# [Assigned task]
Beneath this line are the data; copy exactly the part of them that opens with the line containing "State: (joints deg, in" and closes with the line containing "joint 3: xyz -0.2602", and only that part.

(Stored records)
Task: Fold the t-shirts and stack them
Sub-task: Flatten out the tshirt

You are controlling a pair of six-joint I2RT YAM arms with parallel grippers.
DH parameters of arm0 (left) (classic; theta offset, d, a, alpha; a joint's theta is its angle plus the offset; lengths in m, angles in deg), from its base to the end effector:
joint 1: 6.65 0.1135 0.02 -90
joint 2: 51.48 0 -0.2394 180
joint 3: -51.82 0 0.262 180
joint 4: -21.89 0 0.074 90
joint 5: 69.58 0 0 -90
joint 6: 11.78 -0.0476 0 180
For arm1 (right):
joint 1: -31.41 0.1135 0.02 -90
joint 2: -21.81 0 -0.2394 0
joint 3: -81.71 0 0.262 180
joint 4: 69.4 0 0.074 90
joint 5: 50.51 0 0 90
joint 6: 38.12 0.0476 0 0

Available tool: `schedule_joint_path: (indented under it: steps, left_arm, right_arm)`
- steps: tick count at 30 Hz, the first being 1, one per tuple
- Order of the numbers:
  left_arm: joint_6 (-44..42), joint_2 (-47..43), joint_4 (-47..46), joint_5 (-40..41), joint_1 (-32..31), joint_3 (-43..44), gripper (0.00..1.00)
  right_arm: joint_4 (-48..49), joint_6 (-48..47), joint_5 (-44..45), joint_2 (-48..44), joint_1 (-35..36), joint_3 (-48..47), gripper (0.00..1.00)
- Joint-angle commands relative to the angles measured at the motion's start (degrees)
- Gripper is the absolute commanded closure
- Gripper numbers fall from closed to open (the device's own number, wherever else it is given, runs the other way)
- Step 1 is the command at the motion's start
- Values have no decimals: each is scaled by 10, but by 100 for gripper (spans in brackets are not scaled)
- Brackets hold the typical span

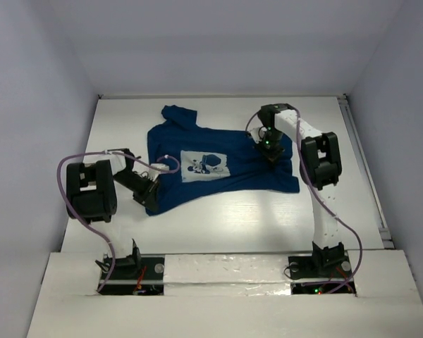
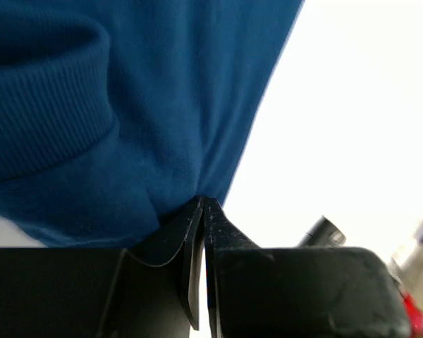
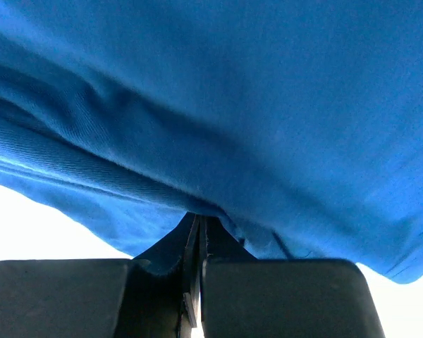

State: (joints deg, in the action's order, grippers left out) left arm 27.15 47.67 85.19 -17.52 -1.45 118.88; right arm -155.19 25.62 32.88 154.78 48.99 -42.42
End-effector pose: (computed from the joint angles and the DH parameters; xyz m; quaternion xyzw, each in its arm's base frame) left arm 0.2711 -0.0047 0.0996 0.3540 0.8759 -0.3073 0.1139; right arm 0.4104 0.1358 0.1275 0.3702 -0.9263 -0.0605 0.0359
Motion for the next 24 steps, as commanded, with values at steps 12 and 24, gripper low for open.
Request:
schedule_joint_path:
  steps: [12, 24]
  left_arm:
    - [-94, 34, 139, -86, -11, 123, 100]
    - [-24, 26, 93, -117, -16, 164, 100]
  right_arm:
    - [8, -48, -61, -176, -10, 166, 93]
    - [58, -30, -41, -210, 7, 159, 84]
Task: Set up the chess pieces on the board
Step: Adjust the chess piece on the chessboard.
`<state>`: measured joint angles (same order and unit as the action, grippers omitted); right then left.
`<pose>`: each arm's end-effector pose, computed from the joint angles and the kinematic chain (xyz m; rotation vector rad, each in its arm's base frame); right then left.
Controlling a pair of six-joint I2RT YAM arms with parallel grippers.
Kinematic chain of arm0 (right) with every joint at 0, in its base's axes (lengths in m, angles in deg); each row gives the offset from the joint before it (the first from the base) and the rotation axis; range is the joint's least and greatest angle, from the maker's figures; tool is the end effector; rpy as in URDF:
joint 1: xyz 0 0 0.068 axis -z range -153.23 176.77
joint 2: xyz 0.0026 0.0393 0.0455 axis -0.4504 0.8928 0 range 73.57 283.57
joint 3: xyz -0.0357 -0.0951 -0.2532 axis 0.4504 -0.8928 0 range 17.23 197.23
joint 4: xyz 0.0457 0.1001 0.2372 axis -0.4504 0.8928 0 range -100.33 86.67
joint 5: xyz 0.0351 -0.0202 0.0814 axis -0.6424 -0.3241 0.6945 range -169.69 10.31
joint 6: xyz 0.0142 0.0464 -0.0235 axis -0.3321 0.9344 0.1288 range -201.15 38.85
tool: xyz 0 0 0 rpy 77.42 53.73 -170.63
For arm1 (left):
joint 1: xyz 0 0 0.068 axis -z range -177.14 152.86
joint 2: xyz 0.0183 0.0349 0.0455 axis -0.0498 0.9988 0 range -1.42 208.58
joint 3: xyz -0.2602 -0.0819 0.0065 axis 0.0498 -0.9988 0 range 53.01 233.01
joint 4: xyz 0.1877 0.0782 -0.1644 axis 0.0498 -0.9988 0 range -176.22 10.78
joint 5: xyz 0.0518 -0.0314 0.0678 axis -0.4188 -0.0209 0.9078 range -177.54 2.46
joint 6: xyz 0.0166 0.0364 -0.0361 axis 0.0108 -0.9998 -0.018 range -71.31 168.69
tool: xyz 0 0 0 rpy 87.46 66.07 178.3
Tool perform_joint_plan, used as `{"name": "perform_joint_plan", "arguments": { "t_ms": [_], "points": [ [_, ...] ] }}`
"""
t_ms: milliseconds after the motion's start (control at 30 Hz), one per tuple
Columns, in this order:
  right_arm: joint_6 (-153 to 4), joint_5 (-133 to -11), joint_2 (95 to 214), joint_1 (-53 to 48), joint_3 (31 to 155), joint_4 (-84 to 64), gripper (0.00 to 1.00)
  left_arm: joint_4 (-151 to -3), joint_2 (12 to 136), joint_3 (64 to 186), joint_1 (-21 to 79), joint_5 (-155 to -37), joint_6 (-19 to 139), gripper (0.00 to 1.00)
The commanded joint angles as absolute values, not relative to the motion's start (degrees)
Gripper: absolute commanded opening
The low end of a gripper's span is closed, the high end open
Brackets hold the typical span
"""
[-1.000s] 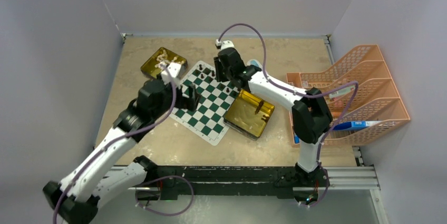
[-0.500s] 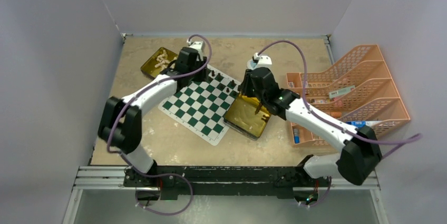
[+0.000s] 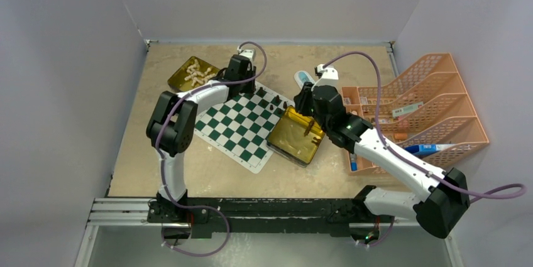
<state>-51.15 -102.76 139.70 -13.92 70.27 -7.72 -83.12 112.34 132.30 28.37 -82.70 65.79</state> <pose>0.2125 0.1643 0.3290 0.1114 1.8477 0.4974 0.4057 -0.1904 0.1981 0.1194 2.2526 -0.3077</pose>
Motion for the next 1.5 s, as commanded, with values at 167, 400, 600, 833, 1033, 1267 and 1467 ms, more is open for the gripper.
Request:
{"name": "perform_joint_plan", "arguments": {
  "t_ms": [167, 400, 600, 833, 1033, 1267, 1467],
  "points": [
    [-51.51, -105.18, 140.85, -13.48, 70.05, -9.83, 0.33, -80.1, 114.83, 133.68, 28.26, -81.89, 63.83, 0.26],
    [-51.05, -104.84, 141.29, -13.52, 70.23, -9.81, 0.33, -77.23, 115.67, 133.15, 28.26, -82.29, 62.39, 0.24],
    [-50.86, -104.66, 141.61, -13.48, 70.61, -9.56, 0.33, -77.48, 116.15, 133.16, 28.26, -82.26, 61.96, 0.21],
    [-51.15, -104.91, 142.19, -13.53, 71.2, -9.45, 0.33, -78.09, 116.04, 132.73, 28.26, -81.64, 61.6, 0.2],
    [-51.33, -104.82, 142.45, -13.49, 71.35, -9.45, 0.33, -79.02, 116.83, 133.25, 28.21, -81.73, 61.25, 0.18],
    [-51.58, -104.93, 142.61, -13.49, 71.64, -9.54, 0.33, -79.12, 117.19, 133.65, 28.26, -81.65, 60.9, 0.19],
    [-51.51, -104.95, 142.67, -13.49, 71.55, -9.62, 0.33, -81.45, 117.07, 133.7, 28.26, -81.19, 60.41, 0.16]
  ]
}}
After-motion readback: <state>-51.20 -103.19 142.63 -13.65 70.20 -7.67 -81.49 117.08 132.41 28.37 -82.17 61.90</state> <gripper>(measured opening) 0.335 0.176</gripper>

# [Exercise result]
State: (joints deg, in the action's order, grippers left out) left arm 27.15 47.67 85.19 -17.52 -1.45 118.88; right arm -155.19 25.62 32.88 154.78 48.99 -42.42
End-effector pose: (computed from the joint angles and the DH parameters; xyz m; quaternion xyzw, each in its arm's base frame) left arm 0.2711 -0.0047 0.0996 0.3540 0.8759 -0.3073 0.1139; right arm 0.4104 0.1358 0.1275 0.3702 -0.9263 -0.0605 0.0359
Motion for the next 24 steps, as commanded, with values at steps 12 and 24, gripper low for open.
Request:
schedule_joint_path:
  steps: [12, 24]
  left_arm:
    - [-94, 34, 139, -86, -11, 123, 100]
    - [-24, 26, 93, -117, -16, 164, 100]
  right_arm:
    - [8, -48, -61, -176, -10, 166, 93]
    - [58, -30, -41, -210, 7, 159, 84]
Task: Set up the chess pieces on the board
Step: Adjust the chess piece on the chessboard.
`<state>`: measured joint angles (same order and unit as the action, grippers omitted); right then left.
`<pose>`: each arm's end-effector pose, computed from the joint angles and the kinematic chain (xyz m; rotation vector rad, each in its arm's base frame); right then left.
Controlling a pair of six-joint I2RT YAM arms with parallel grippers.
Kinematic chain of arm0 (right) with every joint at 0, in its base's axes (lengths in m, angles in deg); each row gives the offset from the joint before it (the first from the base) and the rotation axis; range is the joint's least and greatest angle, from the maker's figures; tool is the end effector; rpy as in URDF:
joint 1: xyz 0 0 0.068 axis -z range -153.23 176.77
joint 2: xyz 0.0026 0.0393 0.0455 axis -0.4504 0.8928 0 range 73.57 283.57
joint 3: xyz -0.0357 -0.0951 -0.2532 axis 0.4504 -0.8928 0 range 17.23 197.23
joint 4: xyz 0.0457 0.1001 0.2372 axis -0.4504 0.8928 0 range -100.33 86.67
joint 5: xyz 0.0351 -0.0202 0.0814 axis -0.6424 -0.3241 0.6945 range -169.69 10.31
joint 6: xyz 0.0142 0.0464 -0.0235 axis -0.3321 0.9344 0.1288 range -201.15 38.85
tool: xyz 0 0 0 rpy 77.42 53.73 -170.63
For arm1 (left):
joint 1: xyz 0 0 0.068 axis -z range -177.14 152.86
joint 2: xyz 0.0183 0.0349 0.0455 axis -0.0498 0.9988 0 range -1.42 208.58
joint 3: xyz -0.2602 -0.0819 0.0065 axis 0.0498 -0.9988 0 range 53.01 233.01

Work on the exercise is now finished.